I am trying to do some OpenMP offloading to the GPU on my local machine which is employed with a GTX 1060 graphic card. All of my CUDA and Cublas examples run just fine. However, when I tried to run some OpenMP offloading it simply does not work. In order to have OpenMP 5.0 support, I compiled GCC 10.2.0 toolchain. After some debugging, I found that the OpenMP runtime does not see any devices. E.g. this code displays zero:
#include <omp.h>
#include <stdio.h>
int main() {
printf("%d\n", omp_get_num_devices());
return 0;
}
However, the Nvidia toolchain is up and running:
$ nvidia-smi
Sun Feb 21 23:06:40 2021
+-----------------------------------------------------------------------------+
| NVIDIA-SMI 450.51.06 Driver Version: 450.51.06 CUDA Version: 11.0 |
|-------------------------------+----------------------+----------------------+
| GPU Name Persistence-M| Bus-Id Disp.A | Volatile Uncorr.
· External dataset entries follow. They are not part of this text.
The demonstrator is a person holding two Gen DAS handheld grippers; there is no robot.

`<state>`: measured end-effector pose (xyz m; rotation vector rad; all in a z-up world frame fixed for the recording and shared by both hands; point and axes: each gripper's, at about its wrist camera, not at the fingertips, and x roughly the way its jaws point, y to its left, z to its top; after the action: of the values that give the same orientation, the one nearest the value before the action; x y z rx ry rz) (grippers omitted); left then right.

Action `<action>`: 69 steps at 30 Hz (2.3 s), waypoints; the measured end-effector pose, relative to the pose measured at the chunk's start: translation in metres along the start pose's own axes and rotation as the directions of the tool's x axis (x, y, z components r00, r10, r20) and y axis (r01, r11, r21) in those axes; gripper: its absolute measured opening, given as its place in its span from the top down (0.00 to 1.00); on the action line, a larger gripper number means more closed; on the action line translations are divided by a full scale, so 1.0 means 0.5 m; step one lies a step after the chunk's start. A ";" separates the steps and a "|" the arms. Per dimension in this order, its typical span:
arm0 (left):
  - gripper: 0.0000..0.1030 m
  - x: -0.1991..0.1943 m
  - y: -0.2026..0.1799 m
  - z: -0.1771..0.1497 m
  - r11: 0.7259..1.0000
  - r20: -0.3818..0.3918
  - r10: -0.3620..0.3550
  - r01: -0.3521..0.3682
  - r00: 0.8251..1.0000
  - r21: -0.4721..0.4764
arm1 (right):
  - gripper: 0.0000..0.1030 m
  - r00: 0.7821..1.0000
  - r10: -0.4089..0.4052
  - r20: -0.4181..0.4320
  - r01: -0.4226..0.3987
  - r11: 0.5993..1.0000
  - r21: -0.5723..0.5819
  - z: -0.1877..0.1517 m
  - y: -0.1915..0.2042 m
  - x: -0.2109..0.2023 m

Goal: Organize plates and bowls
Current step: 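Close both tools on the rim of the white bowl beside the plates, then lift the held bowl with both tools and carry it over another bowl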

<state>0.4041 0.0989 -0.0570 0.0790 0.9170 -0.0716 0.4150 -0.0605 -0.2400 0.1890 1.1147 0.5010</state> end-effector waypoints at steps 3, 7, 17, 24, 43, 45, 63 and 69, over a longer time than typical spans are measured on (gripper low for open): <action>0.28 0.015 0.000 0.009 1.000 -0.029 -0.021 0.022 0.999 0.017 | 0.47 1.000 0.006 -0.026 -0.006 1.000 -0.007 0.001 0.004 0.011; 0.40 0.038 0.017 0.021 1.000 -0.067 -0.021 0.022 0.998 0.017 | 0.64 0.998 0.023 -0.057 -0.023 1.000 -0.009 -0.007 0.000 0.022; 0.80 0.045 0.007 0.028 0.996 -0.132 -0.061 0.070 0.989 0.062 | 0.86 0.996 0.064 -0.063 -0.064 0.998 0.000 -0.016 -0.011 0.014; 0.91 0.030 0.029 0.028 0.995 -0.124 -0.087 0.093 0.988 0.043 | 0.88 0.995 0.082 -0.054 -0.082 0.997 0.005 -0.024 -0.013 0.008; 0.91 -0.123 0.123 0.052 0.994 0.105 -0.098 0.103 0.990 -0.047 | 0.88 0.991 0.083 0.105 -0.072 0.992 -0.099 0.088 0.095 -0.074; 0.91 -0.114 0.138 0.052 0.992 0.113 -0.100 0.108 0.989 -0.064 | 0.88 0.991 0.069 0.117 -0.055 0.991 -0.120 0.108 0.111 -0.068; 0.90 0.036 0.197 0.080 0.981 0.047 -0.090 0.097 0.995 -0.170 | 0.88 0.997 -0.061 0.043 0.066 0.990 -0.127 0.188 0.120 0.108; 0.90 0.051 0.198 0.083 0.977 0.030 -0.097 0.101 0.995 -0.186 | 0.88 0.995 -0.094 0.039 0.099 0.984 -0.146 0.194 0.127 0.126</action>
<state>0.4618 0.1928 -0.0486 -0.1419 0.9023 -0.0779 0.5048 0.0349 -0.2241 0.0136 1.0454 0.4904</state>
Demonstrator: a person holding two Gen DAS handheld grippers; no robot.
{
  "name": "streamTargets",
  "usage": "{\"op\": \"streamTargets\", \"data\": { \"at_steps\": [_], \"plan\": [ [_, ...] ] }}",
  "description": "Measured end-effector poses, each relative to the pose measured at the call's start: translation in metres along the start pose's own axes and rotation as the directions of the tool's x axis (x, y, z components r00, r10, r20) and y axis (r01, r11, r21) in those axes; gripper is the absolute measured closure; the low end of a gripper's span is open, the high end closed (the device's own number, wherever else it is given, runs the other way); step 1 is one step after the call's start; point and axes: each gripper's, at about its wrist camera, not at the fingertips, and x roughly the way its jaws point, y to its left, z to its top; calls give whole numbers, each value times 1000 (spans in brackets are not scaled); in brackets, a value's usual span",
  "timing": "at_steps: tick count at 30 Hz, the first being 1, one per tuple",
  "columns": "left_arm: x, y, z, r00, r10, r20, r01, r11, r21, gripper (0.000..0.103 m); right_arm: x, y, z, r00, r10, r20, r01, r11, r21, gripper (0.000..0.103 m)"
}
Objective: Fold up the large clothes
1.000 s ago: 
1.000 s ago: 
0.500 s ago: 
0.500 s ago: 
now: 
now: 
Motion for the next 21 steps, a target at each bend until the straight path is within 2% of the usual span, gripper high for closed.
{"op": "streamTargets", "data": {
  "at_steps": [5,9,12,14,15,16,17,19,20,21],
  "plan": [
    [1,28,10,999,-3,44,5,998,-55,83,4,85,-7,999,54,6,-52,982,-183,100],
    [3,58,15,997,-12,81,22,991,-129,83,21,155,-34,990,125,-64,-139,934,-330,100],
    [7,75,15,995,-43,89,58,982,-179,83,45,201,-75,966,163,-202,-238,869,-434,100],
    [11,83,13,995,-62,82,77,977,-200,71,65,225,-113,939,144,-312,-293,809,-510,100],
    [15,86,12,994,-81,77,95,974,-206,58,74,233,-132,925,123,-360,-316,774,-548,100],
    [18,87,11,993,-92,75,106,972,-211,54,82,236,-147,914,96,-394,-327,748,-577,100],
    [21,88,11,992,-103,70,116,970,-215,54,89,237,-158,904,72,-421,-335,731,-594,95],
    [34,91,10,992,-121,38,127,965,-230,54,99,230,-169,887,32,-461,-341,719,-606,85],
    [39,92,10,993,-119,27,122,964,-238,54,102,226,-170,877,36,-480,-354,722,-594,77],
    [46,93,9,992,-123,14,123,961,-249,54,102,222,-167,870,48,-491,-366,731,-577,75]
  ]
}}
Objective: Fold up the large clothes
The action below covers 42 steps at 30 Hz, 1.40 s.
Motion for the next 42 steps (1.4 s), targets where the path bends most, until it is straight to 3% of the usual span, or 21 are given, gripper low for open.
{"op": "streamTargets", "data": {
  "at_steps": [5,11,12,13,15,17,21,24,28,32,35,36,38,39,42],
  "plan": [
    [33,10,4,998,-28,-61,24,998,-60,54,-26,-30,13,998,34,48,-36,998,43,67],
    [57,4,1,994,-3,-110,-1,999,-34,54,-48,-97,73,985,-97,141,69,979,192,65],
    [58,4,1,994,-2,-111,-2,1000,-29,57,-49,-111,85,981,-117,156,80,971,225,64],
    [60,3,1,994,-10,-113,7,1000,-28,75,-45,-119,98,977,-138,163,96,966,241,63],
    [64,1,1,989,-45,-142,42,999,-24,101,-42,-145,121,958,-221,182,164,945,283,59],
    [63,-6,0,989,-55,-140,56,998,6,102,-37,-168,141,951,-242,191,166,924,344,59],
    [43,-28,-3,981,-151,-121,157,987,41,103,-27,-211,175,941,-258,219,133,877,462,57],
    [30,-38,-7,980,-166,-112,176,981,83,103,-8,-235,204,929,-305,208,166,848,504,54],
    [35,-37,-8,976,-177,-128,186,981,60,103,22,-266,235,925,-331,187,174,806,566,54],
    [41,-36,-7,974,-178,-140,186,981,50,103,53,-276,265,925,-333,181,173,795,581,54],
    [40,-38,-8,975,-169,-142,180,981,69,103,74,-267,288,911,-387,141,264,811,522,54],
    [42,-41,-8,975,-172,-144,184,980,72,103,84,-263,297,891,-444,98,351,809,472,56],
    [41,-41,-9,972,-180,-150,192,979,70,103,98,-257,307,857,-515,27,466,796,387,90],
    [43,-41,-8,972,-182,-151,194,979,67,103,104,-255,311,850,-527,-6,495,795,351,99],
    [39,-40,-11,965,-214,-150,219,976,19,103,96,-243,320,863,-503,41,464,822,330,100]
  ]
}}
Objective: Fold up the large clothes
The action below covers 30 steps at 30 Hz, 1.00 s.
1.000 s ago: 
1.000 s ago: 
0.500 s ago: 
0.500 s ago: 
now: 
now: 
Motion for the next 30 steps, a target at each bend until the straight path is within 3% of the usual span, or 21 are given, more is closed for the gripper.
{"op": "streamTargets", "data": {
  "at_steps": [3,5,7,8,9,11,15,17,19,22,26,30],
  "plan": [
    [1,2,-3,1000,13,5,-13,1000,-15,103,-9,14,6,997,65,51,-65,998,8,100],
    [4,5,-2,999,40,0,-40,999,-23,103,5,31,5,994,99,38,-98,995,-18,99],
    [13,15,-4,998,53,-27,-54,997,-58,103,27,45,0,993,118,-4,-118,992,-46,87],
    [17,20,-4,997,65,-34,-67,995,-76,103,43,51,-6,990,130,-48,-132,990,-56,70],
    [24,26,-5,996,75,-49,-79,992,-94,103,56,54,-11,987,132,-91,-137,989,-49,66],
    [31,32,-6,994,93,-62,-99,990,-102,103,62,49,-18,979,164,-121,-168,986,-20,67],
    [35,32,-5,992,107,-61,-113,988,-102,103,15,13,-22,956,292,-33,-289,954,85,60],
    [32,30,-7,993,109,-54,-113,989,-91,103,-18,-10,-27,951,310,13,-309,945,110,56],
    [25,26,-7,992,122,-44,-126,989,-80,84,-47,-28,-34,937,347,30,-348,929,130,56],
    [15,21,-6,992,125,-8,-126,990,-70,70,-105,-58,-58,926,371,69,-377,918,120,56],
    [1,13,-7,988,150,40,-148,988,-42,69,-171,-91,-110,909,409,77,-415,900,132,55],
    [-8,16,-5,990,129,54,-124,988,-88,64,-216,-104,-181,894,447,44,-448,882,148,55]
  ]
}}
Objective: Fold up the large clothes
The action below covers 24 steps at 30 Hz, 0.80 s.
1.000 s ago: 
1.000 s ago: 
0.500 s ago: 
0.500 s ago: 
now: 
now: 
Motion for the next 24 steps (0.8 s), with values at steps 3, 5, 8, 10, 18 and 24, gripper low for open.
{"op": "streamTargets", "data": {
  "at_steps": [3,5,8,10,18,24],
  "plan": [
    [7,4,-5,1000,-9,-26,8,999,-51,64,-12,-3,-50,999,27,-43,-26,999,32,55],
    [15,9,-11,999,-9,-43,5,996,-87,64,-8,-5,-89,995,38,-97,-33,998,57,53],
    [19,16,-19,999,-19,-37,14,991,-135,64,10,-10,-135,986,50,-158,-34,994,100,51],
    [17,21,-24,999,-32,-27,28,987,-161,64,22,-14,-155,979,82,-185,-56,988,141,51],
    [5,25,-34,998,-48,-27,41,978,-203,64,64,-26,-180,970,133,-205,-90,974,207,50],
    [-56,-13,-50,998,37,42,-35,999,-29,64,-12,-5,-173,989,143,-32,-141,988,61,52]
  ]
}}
ECC |
| Fan Temp Perf Pwr:Usage/Cap| Memory-Usage | GPU-Util Compute M. |
| | | MIG M. |
|===============================+======================+======================|
| 0 GeForce GTX 106... Off | 00000000:1D:00.0 Off | N/A |
| 0% 37C P8 12W / 200W | 584MiB / 6075MiB | 0% Default |
| | | N/A |
+-------------------------------+----------------------+----------------------+
So what am I missing? How can be the devices found by OpenMP runtime?
EDIT:
I am appending the information about my compiler:
$ gcc -v
Using built-in specs.
COLLECT_GCC=gcc
COLLECT_LTO_WRAPPER=/opt/gcc/10.2.0/libexec/gcc/x86_64-pc-linux-gnu/10.2.0/lto-wrapper
Target: x86_64-pc-linux-gnu
Configured with: ./configure --prefix=/opt/gcc/10.2.0/
Thread model: posix
Supported LTO compression algorithms: zlib
gcc version 10.2.0 (GCC)
The code was compiled with the following command:
gcc -fopenmp simple.c
To compile OpenMP code with offloading support, you need to tell GCC the exact platform to target. This is achieved with the -foffload=<platform>
command line option. For NVIDIA devices, the platform is nvptx-none
, i.e., you have to compile with:
gcc -fopenmp -foffload=nvidia-ptx simple.c
Although GCC supports offloading to several target platforms, not every distribution of GCC has them enabled due to the dependencies that entails. For example, on my Arch Linux, GCC is not compiled with offloading support at all. If you receive an error executing the previous command, your GCC was not configured with support for NVIDIA. gcc -v
shows you, among other things, how the compiler was configured. Look for --enable-offload-targets=nvptx-none
among the configuration options.
The Offloading page on the GCC wiki provides more details about the supported offload targets and how to build them.